* **PROMPT**
Please set down each line of the data again, unchanged.

* **RECORDED DATA**
"""

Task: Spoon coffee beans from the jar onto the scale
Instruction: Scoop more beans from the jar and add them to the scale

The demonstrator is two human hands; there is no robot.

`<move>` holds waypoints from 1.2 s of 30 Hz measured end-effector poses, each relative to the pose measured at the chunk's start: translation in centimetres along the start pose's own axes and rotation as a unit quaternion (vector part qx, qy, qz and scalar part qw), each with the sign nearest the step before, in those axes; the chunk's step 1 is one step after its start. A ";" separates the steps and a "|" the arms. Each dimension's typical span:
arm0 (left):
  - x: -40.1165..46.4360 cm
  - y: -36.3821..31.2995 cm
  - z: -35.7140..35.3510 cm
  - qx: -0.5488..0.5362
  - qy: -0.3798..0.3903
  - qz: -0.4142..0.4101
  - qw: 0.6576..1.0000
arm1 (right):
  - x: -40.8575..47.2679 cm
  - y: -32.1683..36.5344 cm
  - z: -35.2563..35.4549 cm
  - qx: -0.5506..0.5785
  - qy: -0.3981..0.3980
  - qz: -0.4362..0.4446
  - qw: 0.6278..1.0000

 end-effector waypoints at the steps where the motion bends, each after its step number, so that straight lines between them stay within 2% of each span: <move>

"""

* **TASK RESPONSE**
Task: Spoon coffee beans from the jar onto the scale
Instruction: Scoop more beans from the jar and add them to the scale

The demonstrator is two human hands; there is no robot.

`<move>` holds waypoints from 1.2 s of 30 Hz measured end-effector poses, each relative to the pose measured at the chunk's start: translation in centimetres along the start pose's own axes and rotation as a unit quaternion (vector part qx, qy, qz and scalar part qw), each with the sign nearest the step before, in those axes; the chunk's step 1 is one step after its start. A ";" separates the steps and a "|" the arms. Each dimension's typical span:
arm0 (left):
  - x: -40.1165..46.4360 cm
  - y: -36.3821..31.2995 cm
  - z: -35.7140..35.3510 cm
  - qx: -0.5488..0.5362
  - qy: -0.3798..0.3903
  - qz: -0.4142..0.4101
  - qw: 0.6576..1.0000
arm1 (right):
  - x: -40.8575..47.2679 cm
  - y: -32.1683..36.5344 cm
  - z: -35.2563..35.4549 cm
  - qx: -0.5506..0.5785
  - qy: -0.3981..0.3980
  - qz: -0.4362..0.4446
  - qw: 0.6278..1.0000

 end-effector waypoints at the steps where the motion bends, each after its step number, so that straight lines between them stay within 2% of each span: <move>

What precedes this is the full answer.